Teen drivers are particularly prone to speeding and ignoring or failing to obey stop signals, mostly because they lack experience behind the wheel. A teen who has not yet qualified for her driver’s license would be at even greater risk for making such errors.
A major complication from this crash on Camden Road in Hope Mills could be that since the at-fault driver has no license, she also lacks auto insurance. My Carolina personal injury colleagues note elsewhere on our website that this will not necessarily leave the people who got hospitalized paying their own medical bills.
We explain that every licensed driver in North Carolina is required to carry uninsured motorist coverage, This coverage helps applies when
- No bodily injury liability insurance exists in at least the amount required by law, $30,000 per person / $60,000 per accident;
- There is no property damage liability insurance in at least the amount of $25,000; and/or
- The vehicle causing your accident, and/or its operator or owner, cannot be identified, i.e. a hit and run accident.

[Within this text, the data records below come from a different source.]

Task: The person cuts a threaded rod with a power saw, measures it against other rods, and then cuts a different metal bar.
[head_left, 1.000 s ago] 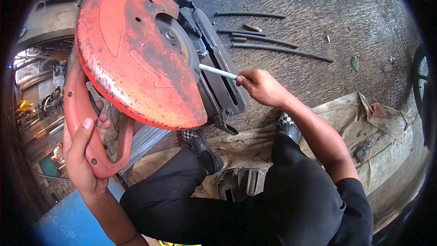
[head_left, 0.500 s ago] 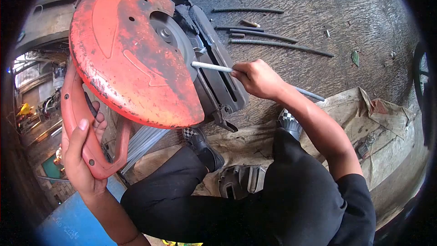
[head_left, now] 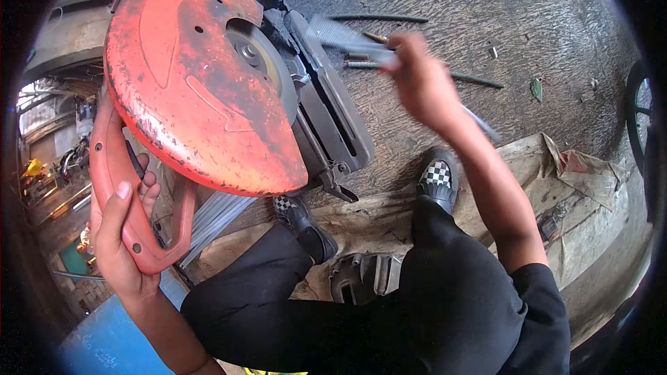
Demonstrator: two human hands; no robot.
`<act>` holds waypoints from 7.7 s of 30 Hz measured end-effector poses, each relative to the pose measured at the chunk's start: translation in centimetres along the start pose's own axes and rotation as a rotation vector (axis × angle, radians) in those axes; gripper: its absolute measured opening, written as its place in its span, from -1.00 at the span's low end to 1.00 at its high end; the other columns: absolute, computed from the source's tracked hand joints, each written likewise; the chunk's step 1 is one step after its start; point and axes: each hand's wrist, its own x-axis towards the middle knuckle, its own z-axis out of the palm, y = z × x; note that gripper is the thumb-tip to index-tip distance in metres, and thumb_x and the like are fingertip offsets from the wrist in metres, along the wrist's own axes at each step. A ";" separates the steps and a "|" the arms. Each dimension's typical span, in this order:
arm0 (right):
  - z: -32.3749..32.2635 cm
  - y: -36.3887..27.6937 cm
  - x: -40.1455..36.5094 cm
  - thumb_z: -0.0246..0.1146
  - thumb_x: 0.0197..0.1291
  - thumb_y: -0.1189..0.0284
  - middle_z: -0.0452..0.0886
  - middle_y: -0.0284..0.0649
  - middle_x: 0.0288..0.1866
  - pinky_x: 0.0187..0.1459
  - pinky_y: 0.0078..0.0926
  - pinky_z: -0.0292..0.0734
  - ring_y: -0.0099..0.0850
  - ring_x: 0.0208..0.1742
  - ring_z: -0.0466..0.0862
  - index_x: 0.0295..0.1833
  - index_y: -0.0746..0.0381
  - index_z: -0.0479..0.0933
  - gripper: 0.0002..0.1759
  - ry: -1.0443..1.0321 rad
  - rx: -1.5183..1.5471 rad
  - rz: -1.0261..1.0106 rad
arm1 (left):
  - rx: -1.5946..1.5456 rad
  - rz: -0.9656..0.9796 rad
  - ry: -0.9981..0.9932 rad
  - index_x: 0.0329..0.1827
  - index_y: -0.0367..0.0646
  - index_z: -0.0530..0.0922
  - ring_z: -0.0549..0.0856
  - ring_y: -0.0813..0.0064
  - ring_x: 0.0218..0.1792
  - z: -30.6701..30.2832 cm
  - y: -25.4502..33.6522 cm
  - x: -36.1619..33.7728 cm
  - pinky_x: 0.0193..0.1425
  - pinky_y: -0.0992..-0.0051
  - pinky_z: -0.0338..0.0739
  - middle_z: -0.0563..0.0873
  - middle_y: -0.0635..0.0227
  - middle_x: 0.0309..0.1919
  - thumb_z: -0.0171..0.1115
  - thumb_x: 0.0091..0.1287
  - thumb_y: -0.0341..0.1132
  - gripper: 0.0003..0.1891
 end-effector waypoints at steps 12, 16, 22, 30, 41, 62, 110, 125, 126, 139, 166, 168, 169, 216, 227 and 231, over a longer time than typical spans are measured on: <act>-5.1 14.4 -1.4 -0.10 0.11 0.81 0.24 -0.03 -0.01 0.05 -0.25 0.46 -0.30 -0.06 0.38 0.23 0.40 0.23 -0.49 0.932 1.284 0.887 | -0.008 0.003 -0.041 0.37 -0.36 0.22 0.58 0.35 0.01 0.0 0.3 -0.1 0.18 0.40 0.45 0.52 0.04 0.13 0.14 0.33 -0.32 -0.42; -2.6 10.9 -2.9 -0.17 0.00 0.92 0.14 0.10 0.16 0.36 -0.11 0.36 -0.11 0.28 0.34 0.22 0.58 -0.05 -0.42 0.767 1.587 1.087 | -0.012 -0.007 -0.040 0.38 -0.36 0.22 0.58 0.36 0.02 0.1 0.3 -0.1 0.19 0.39 0.46 0.52 0.03 0.13 0.14 0.33 -0.32 -0.42; -1.6 5.3 -4.5 -0.03 0.08 0.89 0.23 0.09 0.12 0.25 -0.35 0.51 -0.14 0.24 0.40 0.41 0.42 -0.06 -0.25 0.169 1.537 1.006 | -0.036 -0.001 -0.029 0.37 -0.36 0.22 0.58 0.37 0.01 0.3 0.4 -0.2 0.18 0.40 0.46 0.52 0.02 0.13 0.13 0.33 -0.33 -0.42; 1.8 2.8 -1.8 0.10 0.07 0.75 0.42 -0.05 -0.18 -0.09 -0.37 0.72 -0.22 -0.19 0.67 -0.01 0.41 0.22 -0.64 0.123 1.149 1.077 | -0.034 -0.001 -0.031 0.39 -0.35 0.19 0.57 0.37 0.00 0.5 0.4 -0.2 0.18 0.39 0.44 0.51 0.06 0.11 0.11 0.31 -0.34 -0.40; 5.0 14.5 1.4 0.23 0.07 0.38 0.52 -0.08 -0.01 0.04 -0.12 0.39 -0.09 0.02 0.51 0.13 0.21 0.41 -0.54 0.117 -0.676 0.170 | -0.041 0.015 0.017 0.34 -0.38 0.26 0.60 0.39 -0.05 1.0 0.4 -0.3 0.09 0.44 0.49 0.56 0.07 0.03 0.12 0.31 -0.34 -0.45; -2.4 15.2 0.2 0.09 0.33 0.11 0.60 0.09 -0.38 -0.24 -0.12 0.45 0.01 -0.30 0.62 -0.02 0.28 0.49 -0.57 0.012 -0.136 0.326 | -0.076 0.008 -0.003 0.35 -0.38 0.25 0.58 0.36 0.00 0.7 0.4 -0.3 0.16 0.40 0.44 0.53 0.01 0.08 0.16 0.28 -0.33 -0.40; 5.5 1.0 -7.2 0.17 0.23 0.50 0.53 0.19 -0.44 -0.33 -0.15 0.51 0.12 -0.33 0.60 0.08 0.36 0.49 -0.69 -0.351 0.138 0.068 | -0.046 -0.027 -0.018 0.31 -0.32 0.29 0.62 0.46 -0.12 -0.3 1.6 0.8 0.00 0.56 0.54 0.57 0.12 0.07 0.17 0.31 -0.39 -0.49; 4.2 0.1 -6.5 0.19 0.23 0.46 0.55 -0.06 -0.49 -0.44 -0.23 0.48 -0.15 -0.54 0.60 0.15 0.28 0.50 -0.64 -0.209 -0.020 -0.162 | -0.044 0.007 -0.022 0.30 -0.34 0.29 0.62 0.47 -0.11 0.4 1.8 0.6 -0.01 0.55 0.54 0.59 0.16 0.04 0.16 0.33 -0.37 -0.50; 3.9 0.0 -5.9 0.18 0.25 0.38 0.59 0.00 -0.43 -0.37 -0.19 0.50 -0.06 -0.45 0.62 0.11 0.29 0.53 -0.65 -0.289 0.115 0.076 | -0.043 0.007 -0.023 0.30 -0.34 0.29 0.62 0.47 -0.11 -0.2 1.6 0.9 -0.01 0.55 0.54 0.59 0.16 0.04 0.16 0.33 -0.37 -0.50; 3.9 2.7 -4.8 0.00 0.45 0.22 0.24 -0.54 -0.60 -0.62 -0.66 0.05 -0.73 -0.64 0.18 0.03 0.23 0.53 -0.66 -0.772 0.923 0.562 | 0.019 -0.001 -0.042 0.34 -0.41 0.24 0.59 0.38 0.00 -0.6 1.1 0.9 0.06 0.52 0.47 0.55 0.03 0.09 0.15 0.31 -0.34 -0.43; 5.6 0.3 -6.3 0.14 0.25 0.52 0.53 0.24 -0.37 -0.33 -0.24 0.52 0.16 -0.33 0.59 0.13 0.42 0.46 -0.65 -0.417 0.268 0.096 | -0.035 -0.025 -0.051 0.32 -0.33 0.29 0.61 0.41 -0.06 -0.5 1.3 0.9 0.08 0.50 0.51 0.58 0.13 0.07 0.17 0.31 -0.37 -0.47; 5.9 0.4 -6.5 0.15 0.24 0.53 0.54 0.23 -0.38 -0.34 -0.23 0.52 0.14 -0.35 0.61 0.14 0.42 0.45 -0.64 -0.396 0.237 0.056 | -0.032 -0.031 -0.042 0.32 -0.34 0.28 0.61 0.40 -0.04 -0.6 1.4 0.9 0.08 0.50 0.51 0.57 0.13 0.08 0.17 0.31 -0.37 -0.47; 6.0 0.6 -6.5 0.16 0.23 0.55 0.54 0.21 -0.39 -0.36 -0.21 0.52 0.11 -0.37 0.62 0.14 0.43 0.45 -0.63 -0.373 0.204 0.015 | -0.031 -0.027 -0.059 0.32 -0.33 0.28 0.61 0.39 -0.02 -0.6 1.3 1.0 0.09 0.49 0.50 0.56 0.13 0.09 0.17 0.32 -0.36 -0.47; 6.4 0.3 -6.8 0.14 0.30 0.46 0.49 0.17 -0.48 -0.40 -0.19 0.46 -0.04 -0.51 0.60 0.05 0.35 0.49 -0.73 -0.376 0.327 0.093 | -0.033 -0.024 -0.081 0.34 -0.35 0.27 0.60 0.33 0.06 -0.7 1.2 1.0 0.18 0.46 0.48 0.54 0.09 0.14 0.17 0.33 -0.36 -0.46; 6.7 0.8 -6.9 0.21 0.18 0.58 0.59 0.14 -0.36 -0.40 -0.22 0.52 0.03 -0.42 0.63 0.17 0.34 0.48 -0.59 -0.274 0.161 -0.091 | -0.046 -0.023 -0.072 0.34 -0.33 0.28 0.60 0.33 0.07 -0.6 1.3 1.0 0.18 0.46 0.48 0.54 0.12 0.15 0.18 0.32 -0.35 -0.46; 6.4 0.6 -6.9 0.23 0.16 0.56 0.59 0.08 -0.40 -0.36 -0.21 0.53 0.01 -0.41 0.64 0.20 0.28 0.48 -0.56 -0.320 0.037 -0.084 | -0.052 -0.031 -0.073 0.34 -0.33 0.27 0.59 0.34 0.09 -0.4 1.3 0.9 0.19 0.47 0.48 0.54 0.12 0.16 0.17 0.33 -0.35 -0.46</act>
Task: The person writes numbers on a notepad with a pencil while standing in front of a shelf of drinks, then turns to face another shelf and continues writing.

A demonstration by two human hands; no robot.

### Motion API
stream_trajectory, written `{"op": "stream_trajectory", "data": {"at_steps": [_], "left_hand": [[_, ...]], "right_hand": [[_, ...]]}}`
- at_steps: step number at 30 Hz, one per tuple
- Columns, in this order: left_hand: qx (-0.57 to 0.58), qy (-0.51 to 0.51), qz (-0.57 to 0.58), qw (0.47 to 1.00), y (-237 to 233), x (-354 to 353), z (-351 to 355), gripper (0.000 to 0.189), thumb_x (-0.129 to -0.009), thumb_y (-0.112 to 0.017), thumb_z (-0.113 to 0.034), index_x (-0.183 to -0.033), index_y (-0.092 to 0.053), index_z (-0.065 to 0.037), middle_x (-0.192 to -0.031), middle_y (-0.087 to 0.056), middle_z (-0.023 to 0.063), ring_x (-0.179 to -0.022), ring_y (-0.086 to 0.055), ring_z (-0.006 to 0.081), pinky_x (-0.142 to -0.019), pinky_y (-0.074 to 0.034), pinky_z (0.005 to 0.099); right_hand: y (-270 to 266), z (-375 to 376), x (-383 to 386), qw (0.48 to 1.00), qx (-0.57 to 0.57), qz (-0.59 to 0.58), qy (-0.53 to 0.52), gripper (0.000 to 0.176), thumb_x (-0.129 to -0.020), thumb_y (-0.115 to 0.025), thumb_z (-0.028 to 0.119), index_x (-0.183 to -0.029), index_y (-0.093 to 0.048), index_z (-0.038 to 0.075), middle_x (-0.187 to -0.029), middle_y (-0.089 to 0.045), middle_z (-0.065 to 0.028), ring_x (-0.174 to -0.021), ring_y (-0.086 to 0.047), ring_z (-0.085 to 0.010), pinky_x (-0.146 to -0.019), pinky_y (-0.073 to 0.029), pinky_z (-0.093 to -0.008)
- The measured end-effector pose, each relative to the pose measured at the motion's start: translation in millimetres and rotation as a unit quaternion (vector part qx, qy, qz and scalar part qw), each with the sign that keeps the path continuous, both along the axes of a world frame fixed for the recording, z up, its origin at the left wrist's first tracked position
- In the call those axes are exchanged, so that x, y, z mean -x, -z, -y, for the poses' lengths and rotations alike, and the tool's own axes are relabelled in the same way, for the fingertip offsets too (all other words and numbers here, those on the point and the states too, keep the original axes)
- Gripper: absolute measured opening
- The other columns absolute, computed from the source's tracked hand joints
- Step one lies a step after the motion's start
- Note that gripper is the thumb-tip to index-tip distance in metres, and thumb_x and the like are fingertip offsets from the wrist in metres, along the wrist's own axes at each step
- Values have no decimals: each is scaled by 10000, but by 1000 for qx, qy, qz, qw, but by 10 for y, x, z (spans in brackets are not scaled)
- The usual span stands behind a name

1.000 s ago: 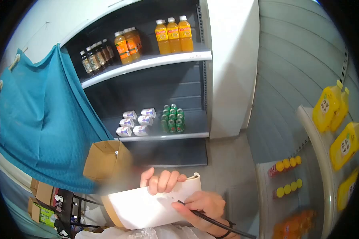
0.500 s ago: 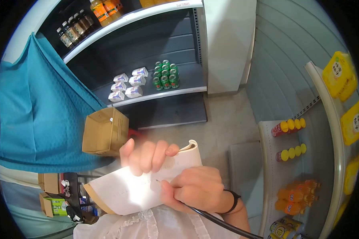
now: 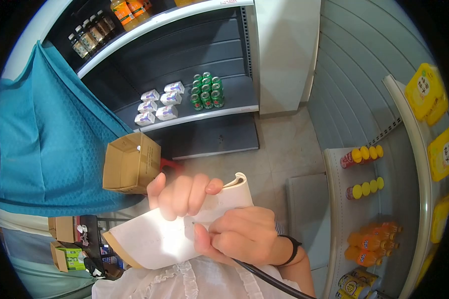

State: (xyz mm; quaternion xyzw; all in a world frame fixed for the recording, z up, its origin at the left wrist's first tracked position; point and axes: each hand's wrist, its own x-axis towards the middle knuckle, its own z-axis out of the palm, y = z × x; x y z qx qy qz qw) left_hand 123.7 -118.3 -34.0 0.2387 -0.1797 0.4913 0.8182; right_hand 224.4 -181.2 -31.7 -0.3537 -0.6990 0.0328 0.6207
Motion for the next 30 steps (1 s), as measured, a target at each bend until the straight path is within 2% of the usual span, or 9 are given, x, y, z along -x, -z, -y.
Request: {"op": "stream_trajectory", "data": {"at_steps": [13, 19, 27, 30], "left_hand": [[18, -16, -12, 1000, 17, -34, -36, 464, -938, -130, -230, -492, -213, -134, -584, -307, -21, -651, -306, 139, -909, -302, 355], [4, -8, -8, 1000, 17, -65, -54, 469, -940, -124, -230, -490, -217, -133, -586, -309, -20, -651, -303, 141, -917, -299, 357], [-3, -10, -23, 1000, 0, -76, -60, 463, -941, -119, -228, -498, -212, -129, -588, -305, -19, -651, -297, 143, -918, -298, 358], [-3, -4, -11, 1000, -2, -92, -65, 464, -940, -120, -226, -496, -212, -129, -587, -304, -18, -652, -298, 143, -918, -298, 355]], "right_hand": [[1, -36, -47, 1000, 0, 11, 14, 238, -692, -616, -29, -632, -423, 94, -514, -497, -15, -378, -433, -158, -359, -365, -275], [-26, -26, -55, 1000, 5, -20, 9, 241, -698, -618, -34, -628, -422, 87, -508, -490, -28, -375, -427, -163, -356, -347, -274], [-57, -34, -44, 998, 17, -8, 56, 347, -654, -641, -24, -465, -371, 81, -496, -477, -25, -373, -428, -176, -355, -352, -280], [-37, -19, -94, 999, 20, 3, 34, 329, -650, -630, -27, -473, -374, 80, -480, -461, -25, -371, -424, -177, -351, -348, -283]]}}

On that page, we also discuss underinsured motorist coverage. Since so many people suffered injuries in this head-on collision, pretty much no at-fault driver’s insurance policy would provide compensation and damages to every victim. Invoking either uninsured or underinsured motorist coverage involves filing claims against one’s own insurance policy. Working with a dedicated Carolina personal injury lawyer will help overcome the resistance the insurer may put up to paying off on claims arising from the negligence or recklessness of someone it never insured.